I had a small but stinging regret for several weeks that I hadn’t washed the dishes that last night. Mom was chronically tired from taking care of her grand-daughter and yet she had managed to wash the dishes and stack them in the drainer before she took Sally to day-care that morning. It was just another task for her, and I wished that I hadn’t nonchalantly shrugged it off for someone else to do. I wondered how she felt: if she was feeling down that morning; if the sight of the dishes left over from the night before had discouraged her (it was a pet peeve of hers); if she felt she didn’t have enough help; if she had sighed and resigned herself, washing them up without dwelling on it, but still realizing the fact of having to do them herself. Or had she felt energetic and optimistic and positive, with that strange feeling of hers that heaven was just around the corner? “It can’t be long,” she used to say.

But back to the theme of memory, and trying to hold on to a loved one’s memory. I did submit to the “outrage” of seeing my mother’s memory and the feel of her fade away, out of sight—and it does seem outrageous, a second inner loss that parallels the objective loss of the person. I realized that the utterly ordinary encounter of the last night, and the glass of water, would not be allowed to be ordinary, as I would have preferred, but special and rare, the last glimpse of my mother alive, a significant scenario, like historic film footage. I resented the relegation of mom, part of my daily life to mom, part of my past. It was hard for me to imagine that she would become “someone I used to know”. And yet it happened.

Now, sometimes, I wonder who my mom was; I try to remember how she was, and realize that I hardly knew her at all. There were facets of her personality and character that I had no idea about, or in my ignorance assumed that there was nothing noteworthy to find out. Familiar, so familiar when I was living with her, and so enigmatic now that she is gone.
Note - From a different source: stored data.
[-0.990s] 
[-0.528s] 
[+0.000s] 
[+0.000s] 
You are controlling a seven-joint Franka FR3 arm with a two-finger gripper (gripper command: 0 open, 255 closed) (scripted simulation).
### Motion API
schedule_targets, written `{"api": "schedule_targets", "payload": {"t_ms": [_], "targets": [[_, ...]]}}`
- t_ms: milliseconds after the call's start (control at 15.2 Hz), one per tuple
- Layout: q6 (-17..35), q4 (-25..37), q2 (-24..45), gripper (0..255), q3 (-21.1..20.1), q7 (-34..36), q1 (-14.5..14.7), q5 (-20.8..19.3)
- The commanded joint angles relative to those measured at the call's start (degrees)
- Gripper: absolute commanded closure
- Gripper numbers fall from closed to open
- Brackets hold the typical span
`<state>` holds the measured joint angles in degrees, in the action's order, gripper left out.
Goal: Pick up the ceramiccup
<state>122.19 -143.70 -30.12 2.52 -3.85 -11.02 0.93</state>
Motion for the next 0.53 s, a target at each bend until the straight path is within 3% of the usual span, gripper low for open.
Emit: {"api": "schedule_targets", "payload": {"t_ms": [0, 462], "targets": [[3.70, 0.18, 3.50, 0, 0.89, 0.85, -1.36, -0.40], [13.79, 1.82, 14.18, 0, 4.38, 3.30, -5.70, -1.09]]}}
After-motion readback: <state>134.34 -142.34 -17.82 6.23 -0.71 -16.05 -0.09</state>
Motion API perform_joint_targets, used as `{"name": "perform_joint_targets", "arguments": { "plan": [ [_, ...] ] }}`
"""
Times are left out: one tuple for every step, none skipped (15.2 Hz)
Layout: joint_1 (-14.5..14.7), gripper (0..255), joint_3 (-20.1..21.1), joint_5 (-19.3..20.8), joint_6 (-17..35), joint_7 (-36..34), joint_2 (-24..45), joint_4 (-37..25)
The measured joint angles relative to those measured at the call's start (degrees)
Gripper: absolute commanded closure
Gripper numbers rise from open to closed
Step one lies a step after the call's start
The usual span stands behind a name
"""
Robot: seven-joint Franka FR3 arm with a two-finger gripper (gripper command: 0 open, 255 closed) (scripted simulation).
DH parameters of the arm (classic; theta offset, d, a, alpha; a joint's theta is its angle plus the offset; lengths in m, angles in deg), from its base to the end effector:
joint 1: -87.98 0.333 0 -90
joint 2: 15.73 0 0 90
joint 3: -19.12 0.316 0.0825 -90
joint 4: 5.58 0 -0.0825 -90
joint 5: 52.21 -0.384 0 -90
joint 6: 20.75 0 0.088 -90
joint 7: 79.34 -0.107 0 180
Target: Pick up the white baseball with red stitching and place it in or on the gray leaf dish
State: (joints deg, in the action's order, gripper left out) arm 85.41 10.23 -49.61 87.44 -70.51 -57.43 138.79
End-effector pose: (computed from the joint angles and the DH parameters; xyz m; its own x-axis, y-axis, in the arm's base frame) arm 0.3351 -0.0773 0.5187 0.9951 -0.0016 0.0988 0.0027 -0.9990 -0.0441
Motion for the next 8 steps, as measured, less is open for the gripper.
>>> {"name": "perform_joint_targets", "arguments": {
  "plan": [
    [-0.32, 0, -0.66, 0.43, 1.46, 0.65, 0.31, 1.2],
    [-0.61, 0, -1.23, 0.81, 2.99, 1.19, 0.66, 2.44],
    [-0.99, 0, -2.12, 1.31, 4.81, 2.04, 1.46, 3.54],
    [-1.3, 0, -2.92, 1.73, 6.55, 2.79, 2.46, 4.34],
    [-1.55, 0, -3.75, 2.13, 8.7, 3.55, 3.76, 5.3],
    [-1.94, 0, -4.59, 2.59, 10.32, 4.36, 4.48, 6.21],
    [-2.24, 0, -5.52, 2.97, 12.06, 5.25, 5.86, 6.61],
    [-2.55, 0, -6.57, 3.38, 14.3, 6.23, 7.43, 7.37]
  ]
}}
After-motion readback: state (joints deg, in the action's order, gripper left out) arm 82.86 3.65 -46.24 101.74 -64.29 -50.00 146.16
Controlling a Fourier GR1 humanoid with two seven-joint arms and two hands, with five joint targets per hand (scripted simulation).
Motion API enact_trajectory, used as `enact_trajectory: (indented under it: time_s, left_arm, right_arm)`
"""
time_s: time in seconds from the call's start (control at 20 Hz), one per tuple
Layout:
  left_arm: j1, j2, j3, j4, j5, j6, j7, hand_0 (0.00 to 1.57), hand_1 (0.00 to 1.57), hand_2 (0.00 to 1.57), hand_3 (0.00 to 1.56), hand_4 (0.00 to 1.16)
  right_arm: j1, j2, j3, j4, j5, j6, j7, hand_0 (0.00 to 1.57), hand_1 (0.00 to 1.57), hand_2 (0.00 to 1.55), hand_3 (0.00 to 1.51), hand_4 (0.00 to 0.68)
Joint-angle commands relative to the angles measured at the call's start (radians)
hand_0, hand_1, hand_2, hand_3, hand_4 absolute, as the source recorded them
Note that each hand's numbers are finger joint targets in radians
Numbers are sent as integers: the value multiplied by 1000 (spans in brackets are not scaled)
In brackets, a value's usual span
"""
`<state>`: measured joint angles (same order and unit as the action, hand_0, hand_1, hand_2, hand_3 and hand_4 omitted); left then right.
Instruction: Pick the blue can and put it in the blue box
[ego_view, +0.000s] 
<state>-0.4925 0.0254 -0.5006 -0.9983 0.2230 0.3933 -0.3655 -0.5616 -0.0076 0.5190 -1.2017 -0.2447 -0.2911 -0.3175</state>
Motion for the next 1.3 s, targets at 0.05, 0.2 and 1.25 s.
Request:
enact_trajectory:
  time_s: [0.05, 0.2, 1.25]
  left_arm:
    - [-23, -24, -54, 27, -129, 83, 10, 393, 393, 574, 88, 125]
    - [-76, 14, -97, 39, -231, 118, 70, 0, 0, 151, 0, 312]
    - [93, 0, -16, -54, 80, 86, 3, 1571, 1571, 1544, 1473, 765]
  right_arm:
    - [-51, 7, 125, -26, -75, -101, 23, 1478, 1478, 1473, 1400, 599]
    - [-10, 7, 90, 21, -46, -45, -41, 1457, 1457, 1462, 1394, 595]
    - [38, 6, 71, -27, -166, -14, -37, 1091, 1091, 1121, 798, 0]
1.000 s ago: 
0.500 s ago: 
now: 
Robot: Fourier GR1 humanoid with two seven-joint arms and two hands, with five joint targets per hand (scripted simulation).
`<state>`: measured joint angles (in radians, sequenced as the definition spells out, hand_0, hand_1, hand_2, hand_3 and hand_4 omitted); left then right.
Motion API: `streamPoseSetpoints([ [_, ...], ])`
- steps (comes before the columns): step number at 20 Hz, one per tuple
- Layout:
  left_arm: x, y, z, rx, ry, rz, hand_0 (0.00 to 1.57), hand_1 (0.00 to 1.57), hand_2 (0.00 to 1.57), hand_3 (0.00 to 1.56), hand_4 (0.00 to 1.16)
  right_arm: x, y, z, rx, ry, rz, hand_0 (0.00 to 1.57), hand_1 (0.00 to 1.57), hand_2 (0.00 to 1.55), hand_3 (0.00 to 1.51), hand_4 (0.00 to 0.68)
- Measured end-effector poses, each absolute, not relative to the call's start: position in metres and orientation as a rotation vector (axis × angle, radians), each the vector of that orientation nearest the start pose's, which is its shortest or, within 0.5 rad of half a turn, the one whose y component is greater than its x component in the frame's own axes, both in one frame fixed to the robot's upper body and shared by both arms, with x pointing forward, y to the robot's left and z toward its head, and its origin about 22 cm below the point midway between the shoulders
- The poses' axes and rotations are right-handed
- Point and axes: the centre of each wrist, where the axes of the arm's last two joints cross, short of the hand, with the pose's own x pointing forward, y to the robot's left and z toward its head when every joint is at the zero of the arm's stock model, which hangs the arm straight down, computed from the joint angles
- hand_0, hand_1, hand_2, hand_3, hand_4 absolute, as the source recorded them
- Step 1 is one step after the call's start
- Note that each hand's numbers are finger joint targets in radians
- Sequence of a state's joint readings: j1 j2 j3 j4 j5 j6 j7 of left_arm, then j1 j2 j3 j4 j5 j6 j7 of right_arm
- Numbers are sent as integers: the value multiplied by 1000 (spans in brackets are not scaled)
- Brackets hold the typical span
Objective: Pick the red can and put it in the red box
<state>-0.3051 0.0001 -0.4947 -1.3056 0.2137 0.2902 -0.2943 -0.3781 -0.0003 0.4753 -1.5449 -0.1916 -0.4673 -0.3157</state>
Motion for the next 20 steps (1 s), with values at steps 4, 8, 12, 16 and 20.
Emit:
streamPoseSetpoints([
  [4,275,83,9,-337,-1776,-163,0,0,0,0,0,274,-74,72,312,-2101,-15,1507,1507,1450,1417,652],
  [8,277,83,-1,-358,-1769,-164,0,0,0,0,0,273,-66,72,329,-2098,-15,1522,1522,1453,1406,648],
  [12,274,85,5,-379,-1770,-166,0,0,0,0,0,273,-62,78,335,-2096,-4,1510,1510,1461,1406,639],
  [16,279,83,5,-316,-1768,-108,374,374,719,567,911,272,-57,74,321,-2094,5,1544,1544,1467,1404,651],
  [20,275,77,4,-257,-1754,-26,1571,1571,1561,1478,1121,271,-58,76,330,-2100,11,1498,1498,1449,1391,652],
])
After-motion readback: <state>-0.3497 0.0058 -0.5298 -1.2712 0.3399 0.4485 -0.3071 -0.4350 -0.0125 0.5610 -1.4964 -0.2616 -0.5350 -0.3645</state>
And that is perhaps the third loss which I am experiencing more of lately: seeing how different she was, seeing that she wasn’t as ordinary and familiar as I had assumed, seeing how much I fail to be like her. She seemed to embody my own sense of failure, failure by comparison. She used to tell me that when I was little, questioned about what I wanted to be when I grew up, I always said, “I want to grow up to be just like you.” I hear other women say, “I always knew I wanted to be an actress; or, I always wanted to do this—or this—have children, wanted to write, always loved drawing, wanted to travel.” In fact, everyone who accomplishes anything noteworthy seems to have had that impetus from an early age. I’m sure there are exceptions, but I remember no passion like that from my childhood. Only hearing the sound of the mourning dove in the yard, which made me picture a shepherd boy playing his pipe and calling his sheep, and wanting so much to be able to see him—except that I knew he and his sheep were invisible. That, and wanting to be like my mom. Now it turns out that we were so different, I don’t have a chance of that. But the shepherd calling his sheep…. I did find him, and that’s a kindness!